Reproduce the data below word for word, setting aside any picture it holds.

--- Data Enclosed Below ---

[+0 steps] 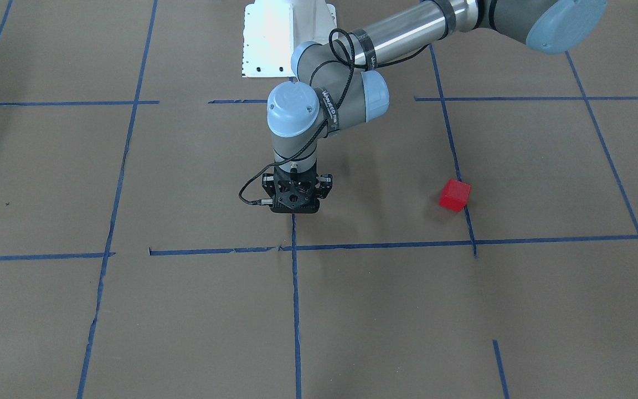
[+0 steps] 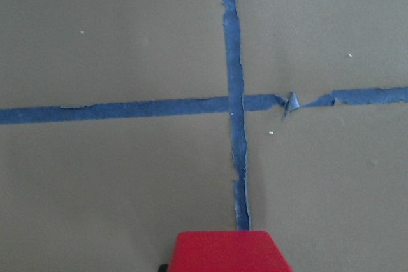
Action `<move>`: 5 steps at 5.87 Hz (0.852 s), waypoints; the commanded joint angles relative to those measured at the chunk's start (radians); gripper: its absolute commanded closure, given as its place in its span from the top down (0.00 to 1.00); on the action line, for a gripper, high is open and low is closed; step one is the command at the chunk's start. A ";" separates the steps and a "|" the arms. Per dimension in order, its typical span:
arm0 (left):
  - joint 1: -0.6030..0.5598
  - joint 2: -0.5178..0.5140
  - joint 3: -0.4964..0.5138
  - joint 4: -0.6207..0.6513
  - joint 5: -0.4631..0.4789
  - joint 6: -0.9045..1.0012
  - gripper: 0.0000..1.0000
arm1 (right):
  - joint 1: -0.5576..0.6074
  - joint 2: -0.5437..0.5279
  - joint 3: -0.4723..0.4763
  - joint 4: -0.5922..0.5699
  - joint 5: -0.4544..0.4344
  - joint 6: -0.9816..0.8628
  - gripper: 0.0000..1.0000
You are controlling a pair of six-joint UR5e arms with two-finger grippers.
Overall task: Form red blocks into L shape at center
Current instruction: 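Lower the cube just beyond the center cube, farther from the robot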
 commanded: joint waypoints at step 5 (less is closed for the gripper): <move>0.023 0.006 0.001 0.001 -0.002 -0.074 0.17 | 0.000 0.000 -0.004 -0.001 0.000 0.000 1.00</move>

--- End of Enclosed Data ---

Task output:
[+0 steps] 
[+0 steps] 
Action `<move>`: 5 steps at 5.87 Hz (0.852 s), waypoints; the commanded joint angles relative to those measured at the chunk's start (radians); gripper: its absolute commanded closure, given as its place in its span from the top down (0.00 to 1.00); on the action line, for a gripper, high is open and low is closed; step one is the command at the chunk's start. A ";" separates the steps and a "|" the arms. Per dimension in order, its typical span:
arm0 (left):
  - joint 1: -0.6030..0.5598
  - joint 2: -0.5178..0.5140
  - joint 3: -0.4964..0.5138
  - joint 4: -0.6207..0.6513
  - joint 5: -0.4631..0.4789
  - joint 6: -0.9045..1.0012
  - gripper: 0.0000..1.0000
arm1 (right):
  - joint 1: -0.5576..0.6074
  - joint 2: -0.5437..0.5279
  - joint 3: -0.4723..0.4763
  - joint 4: -0.5922..0.5699
  - joint 5: -0.4544..0.4344
  - joint 6: -0.9816..0.8628
  - gripper: 0.0000..1.0000
You are controlling a pair of six-joint UR5e arms with two-finger grippers.
Overall task: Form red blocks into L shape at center
Current instruction: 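Lower the cube just beyond the center cube, farther from the robot
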 commanded: joint waypoints at step 5 (less is closed for the gripper): <move>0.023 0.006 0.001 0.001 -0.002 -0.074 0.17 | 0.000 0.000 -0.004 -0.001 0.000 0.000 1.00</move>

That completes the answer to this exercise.